The stray dog menace has come into focus after a six-year-old boy was mauled to death by four dogs when he tripped and fell on them in Jamia Nagar this month.
Police said Mamun was playing with friends in Noor Nagar when he fell on the pack of dogs sleeping on a heap of sand. As the dogs woke up and started barking, a frightened Mamun began running. The dogs chased and attacked him, the police said. “As the dogs attacked the child, his friends fled. The child suffered injuries to his head, neck and face,” a police officer said.
After the incident, the National Human Rights Commission (NHRC) and the Delhi High Court took suo motu cognisance of the issue.
The high court directed the civic corporations to submit a detailed status report on how the rules for controlling the stray dog population were being implemented by them.
The NHRC called for a wider debate on human rights against animal rights “in a situation where human lives are at risk due to attack by animals”.

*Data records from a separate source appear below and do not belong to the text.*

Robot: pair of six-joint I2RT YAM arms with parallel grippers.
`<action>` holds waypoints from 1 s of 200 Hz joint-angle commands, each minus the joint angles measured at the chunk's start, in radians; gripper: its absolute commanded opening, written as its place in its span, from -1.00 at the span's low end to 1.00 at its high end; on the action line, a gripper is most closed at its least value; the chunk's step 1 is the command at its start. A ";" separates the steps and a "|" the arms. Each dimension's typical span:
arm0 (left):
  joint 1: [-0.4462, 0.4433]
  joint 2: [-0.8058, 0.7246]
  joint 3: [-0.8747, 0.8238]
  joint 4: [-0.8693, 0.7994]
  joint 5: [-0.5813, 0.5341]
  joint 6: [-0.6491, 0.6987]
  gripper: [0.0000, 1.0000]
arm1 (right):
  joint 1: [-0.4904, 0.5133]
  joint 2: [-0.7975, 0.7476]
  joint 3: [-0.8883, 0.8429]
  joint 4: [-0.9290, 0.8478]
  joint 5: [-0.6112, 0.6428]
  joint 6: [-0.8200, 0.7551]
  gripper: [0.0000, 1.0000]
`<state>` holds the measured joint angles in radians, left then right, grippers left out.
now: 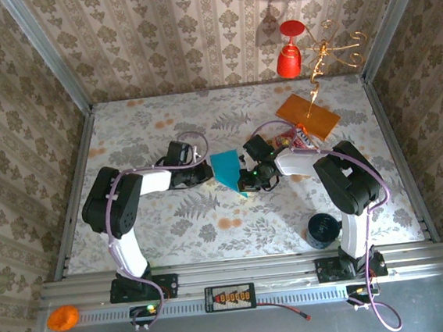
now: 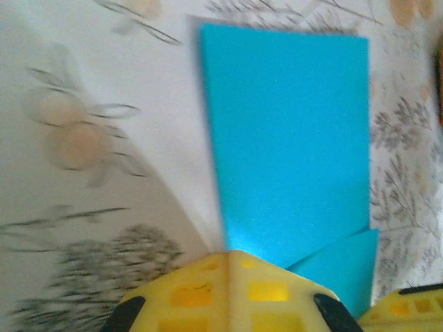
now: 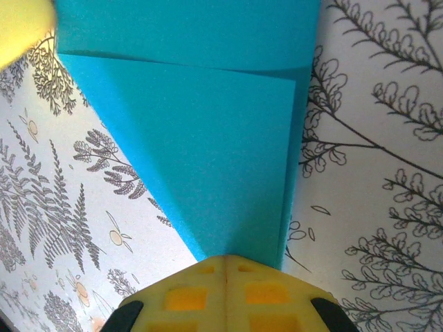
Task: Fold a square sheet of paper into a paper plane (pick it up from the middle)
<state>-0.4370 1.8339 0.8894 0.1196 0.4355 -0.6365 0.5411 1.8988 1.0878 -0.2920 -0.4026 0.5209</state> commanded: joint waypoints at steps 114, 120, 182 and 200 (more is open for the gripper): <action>0.063 -0.261 -0.161 0.023 0.000 -0.183 -0.22 | -0.035 -0.144 0.015 0.076 -0.029 -0.111 -0.40; 0.055 -0.252 -0.161 0.036 0.015 -0.193 -0.18 | -0.035 -0.150 0.000 0.093 -0.016 -0.077 -0.37; -0.010 -0.133 -0.122 0.149 0.119 -0.271 -0.01 | -0.035 -0.097 -0.032 0.166 -0.052 0.048 -0.36; -0.011 -0.099 -0.114 0.183 0.138 -0.289 0.00 | -0.035 -0.087 -0.026 0.162 -0.036 0.043 -0.40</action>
<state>-0.4458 1.6985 0.7410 0.2314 0.5156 -0.8764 0.5083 1.7863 1.0500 -0.1459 -0.4393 0.5343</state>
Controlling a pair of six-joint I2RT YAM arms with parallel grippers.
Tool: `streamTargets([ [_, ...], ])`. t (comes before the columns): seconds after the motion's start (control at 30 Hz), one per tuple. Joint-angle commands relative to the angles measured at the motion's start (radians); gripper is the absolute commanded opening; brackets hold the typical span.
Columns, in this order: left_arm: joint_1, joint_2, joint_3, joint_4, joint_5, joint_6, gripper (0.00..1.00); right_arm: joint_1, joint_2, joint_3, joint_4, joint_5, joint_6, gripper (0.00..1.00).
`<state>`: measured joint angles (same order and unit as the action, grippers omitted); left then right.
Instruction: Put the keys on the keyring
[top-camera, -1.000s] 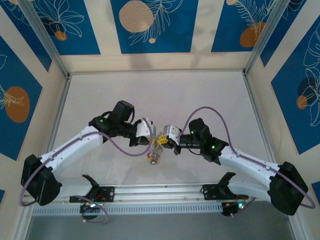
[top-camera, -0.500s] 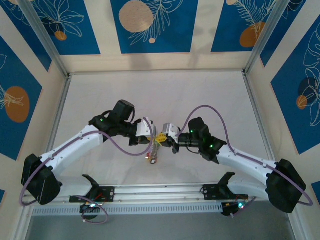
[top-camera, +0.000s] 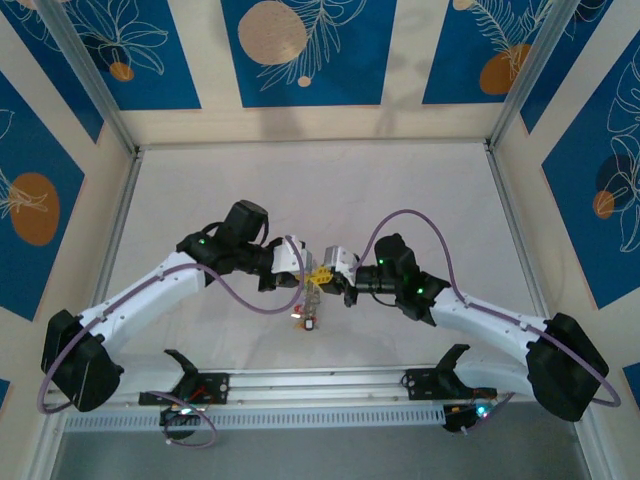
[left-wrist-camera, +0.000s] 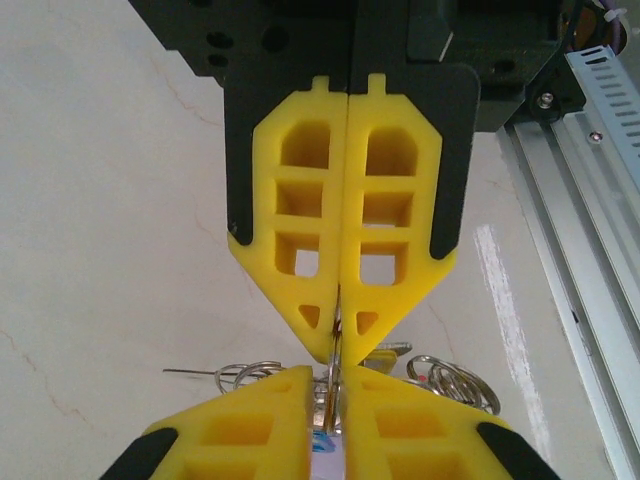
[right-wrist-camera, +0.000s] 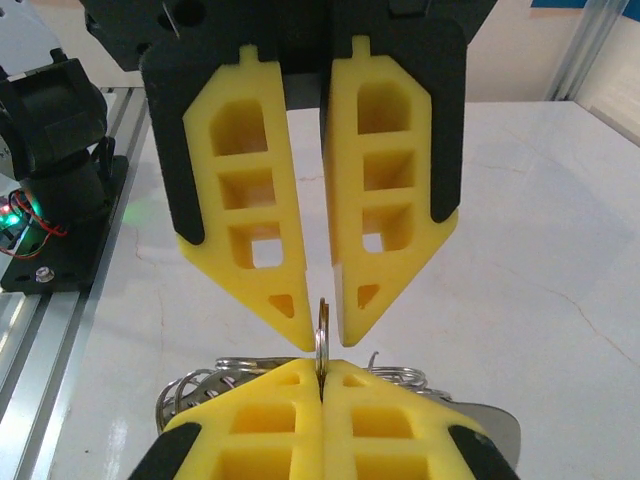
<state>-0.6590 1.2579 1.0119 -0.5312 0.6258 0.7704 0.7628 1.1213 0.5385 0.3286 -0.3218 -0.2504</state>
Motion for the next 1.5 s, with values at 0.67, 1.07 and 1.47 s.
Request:
streamTargets([
  [0.67,0.009,0.041,0.007,-0.018,-0.041,0.032,0.00,-0.049,-0.056,-0.028,0.184,-0.064,0.094,0.00],
  [1.07,0.009,0.067,0.022,-0.036,-0.016,0.029,0.09,-0.051,-0.064,-0.027,0.167,-0.074,0.084,0.00],
  [1.47,0.027,0.027,-0.005,0.010,0.063,0.001,0.00,-0.051,-0.055,-0.030,0.140,-0.059,0.060,0.00],
])
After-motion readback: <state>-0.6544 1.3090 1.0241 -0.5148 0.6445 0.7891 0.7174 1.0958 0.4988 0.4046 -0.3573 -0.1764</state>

Rabies has claimed the lives of eight persons in North Delhi this year so far. The number of death due to rabies in North Delhi in the last five years are 15 (2010); 16 (2011); 18 (2012); 12 (2013) and 20 (2014).
North Delhi mayor Ravinder Gupta has said the civic agency was concerned about the increasing number of stray dogs in its area and was taking all possible steps to control and prevent dog bites or rabies cases.